Just scrolling through the site and I saw this post. I purchased an old boat, 1979 to be exact and this is what I learned:
Rule: (there is only one)
#1. Don't buy an old boat
Of course there are exceptions to
buying older boats, and typically they will rival the prices of newer boats because all the systems have been changed out. My boat just happened to not be in this category. So if you choose not to follow
rule #1, then I suggest you take some of these guide lines into play:
Guidelines (in order of cost):
1. Lack of Patience will cost you the most. I strongly agree to have a
surveyor walk through the boat to perform some assessment on if its what you are looking. I believe I paid an extra 20K more for my boat because I was the first person to walk through before the surveyor so I was already convinced I had to have it.
2.
Engine (diesel): Ensure the surveyor takes a lot of pictures of the
engine room. Inspect engine mounts for rust, look for
oil absorbent rags, have the surveyor start then engine cold (without priming the
fuel lines) and see if the engine turns over in less than 3 seconds. If more than you got a problem. Ensure engine gauges are new and there is a
oil pressure and temperature
alarm installed. A bad gauge may cover up something that the owner is hiding and that could cost you a lot. Ensure there is not oil coming out of the air intake area or around the PCV. If no oil is observed and the engine starts up quick, its a good sign that the cylinder
compression is acceptable.
3. Standing
Rigging: Ask if the standing
rigging AND chain plates have been replaced in the past 10 years. If its anywhere on the
salt water, you will want to replace them (as per expert recommendations). This can be pricy if you have someone do it for you. If you do it yourself it will be around 2K. I wouldn't trust a visual inspections, but if its original and its not made out of
bronze, then you have to address it. Try to see if it would be easy to access these chain plates or if you will have to destroy your
interior (like me).
4.
Deck: Any experienced surveyor should already do this, but its your responsibility to hold them accountable. Have them take their shoes off and walk (bounce) foot by foot every square foot of the
deck. Ask him directly, did you feel ANY soft spots around the deck? You don't want soft spongy decks. Its an indication of how well its been taken care of
5.
Leaks: You are probably gonna have some
leaks around the hatches, etc. and that's normal stuff you can get to eventually. What you want to know is if there is a secret leak you don't know about that makes you have to take expensive immediate action. One tip you can request from the surveyor is to immediately drain the
bilge as soon as they get there. Then they leak ask them to drain it again. If the
survey is able to drain the boat more, then you got a leak you have to address. Also, have them take a picture of the
bilge and give it a good smell test. If its black and smells interesting, then it may be troubling.

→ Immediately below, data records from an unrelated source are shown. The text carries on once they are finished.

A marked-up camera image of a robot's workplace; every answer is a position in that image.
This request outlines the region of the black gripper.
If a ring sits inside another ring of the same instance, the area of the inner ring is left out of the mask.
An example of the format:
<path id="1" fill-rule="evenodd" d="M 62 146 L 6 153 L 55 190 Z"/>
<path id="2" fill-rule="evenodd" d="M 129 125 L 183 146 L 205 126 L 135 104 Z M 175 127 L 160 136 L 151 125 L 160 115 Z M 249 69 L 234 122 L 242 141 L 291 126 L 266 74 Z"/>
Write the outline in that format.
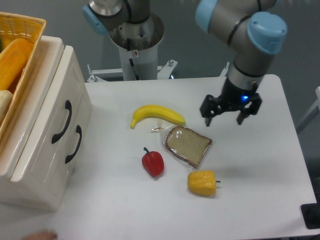
<path id="1" fill-rule="evenodd" d="M 240 111 L 236 121 L 242 125 L 249 115 L 256 115 L 262 104 L 262 99 L 257 93 L 258 84 L 253 81 L 249 89 L 234 85 L 228 78 L 225 80 L 220 96 L 208 94 L 200 107 L 200 113 L 205 118 L 205 125 L 210 126 L 212 118 L 224 112 Z"/>

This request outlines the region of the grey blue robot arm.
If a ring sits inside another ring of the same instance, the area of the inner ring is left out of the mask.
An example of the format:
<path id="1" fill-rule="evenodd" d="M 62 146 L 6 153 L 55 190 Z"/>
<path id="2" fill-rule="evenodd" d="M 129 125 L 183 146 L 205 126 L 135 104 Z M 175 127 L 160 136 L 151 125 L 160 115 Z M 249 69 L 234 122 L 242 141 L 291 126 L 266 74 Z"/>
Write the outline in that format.
<path id="1" fill-rule="evenodd" d="M 236 53 L 220 96 L 207 95 L 200 113 L 206 125 L 225 112 L 238 112 L 237 123 L 258 113 L 257 89 L 287 35 L 282 18 L 268 12 L 274 0 L 202 0 L 195 11 L 197 25 Z M 120 55 L 124 80 L 158 77 L 158 45 L 162 20 L 147 0 L 91 0 L 84 18 L 99 35 L 109 35 Z"/>

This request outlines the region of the person's hand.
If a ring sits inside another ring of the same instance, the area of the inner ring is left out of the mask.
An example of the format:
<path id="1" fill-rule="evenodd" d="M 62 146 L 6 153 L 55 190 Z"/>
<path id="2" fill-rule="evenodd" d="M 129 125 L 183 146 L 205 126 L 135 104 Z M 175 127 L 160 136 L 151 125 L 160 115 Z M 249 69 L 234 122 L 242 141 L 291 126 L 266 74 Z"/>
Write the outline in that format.
<path id="1" fill-rule="evenodd" d="M 42 230 L 23 236 L 21 240 L 56 240 L 58 234 L 52 230 Z"/>

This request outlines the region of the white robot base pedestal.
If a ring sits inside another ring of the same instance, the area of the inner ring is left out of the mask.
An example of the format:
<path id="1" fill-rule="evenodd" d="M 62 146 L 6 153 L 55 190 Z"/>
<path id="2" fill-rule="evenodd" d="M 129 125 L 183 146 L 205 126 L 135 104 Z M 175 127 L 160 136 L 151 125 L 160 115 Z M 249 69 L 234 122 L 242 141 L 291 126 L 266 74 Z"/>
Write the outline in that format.
<path id="1" fill-rule="evenodd" d="M 164 37 L 164 24 L 154 13 L 141 23 L 125 22 L 110 33 L 118 48 L 124 81 L 158 78 L 158 46 Z"/>

6. Smells: It doesn't matter how great the boat has been maintained, smells can easily drive you insane.
Head smells are probably typical and may cause you to roll up your sleeves one weekend to take care of that, but what you should be more worried about is any signs of
Diesel leaks. My boat was secretly chaffing one of the
fuel tank fill lines. The first time I filled it up,
fuel silently traversed through the floor boards and got to everything. It took me a year to fix that and I tried everything.
Google had to
purchase an extra server to hold my search
history for "how to remove
diesel smells". The only thing that worked was to rip up the floor board and backing
plywood (definitely could open up a new form). Not the most expensive fix compared to others, BUT it was the emotional toll that taxed my motivation to the point of tears (mostly from diesel fumes)
7.
Electrical Wiring: Ask for the surveyor to take a picture of the back of the Panel. If its neat and organized, there is a good chance the boat was properly upgraded over the years. My experience has been that owners would upgrade their old boat with a new
autopilot, or AC unit, etc. and just shove the
wiring around making a mess. Look for every wire to land on their own terminal location and labeled properly. If the boat is wired with 120V AC, something you can have the surveyor do is take a 1000W Space
Heater and test it out on every outlet. If you blow a fuse, you gotta do some rewiring, or receptacle replacement. If they feel a lot of heat around the outlet, you will need to replace the receptacle. These aren't that expensive, but they can give you an idea on the level of
corrosion on the wires. Have the surveyor turn on all Lights, etc. Every light should
work, including running lights,
mast lights, and
interior cabin lights. If they don't
work, ensure that the broker, owner of the boat gets the lights to work before you come down there. Again what you don't want to find is you assume a light bulb has blown, but in reality the
mast wires have corroded so bad that the strands are now in two pieces. Just imagine how many hours in the chair you would spend trying to troubleshoot the issue in the air just to find out you gotta rewire your mast.
Ok, I think I wrote enough opinions here. Again, they may be wrong, they may be right, but I will tell you that I wish I had known to do all of those things because I would have saved 20K.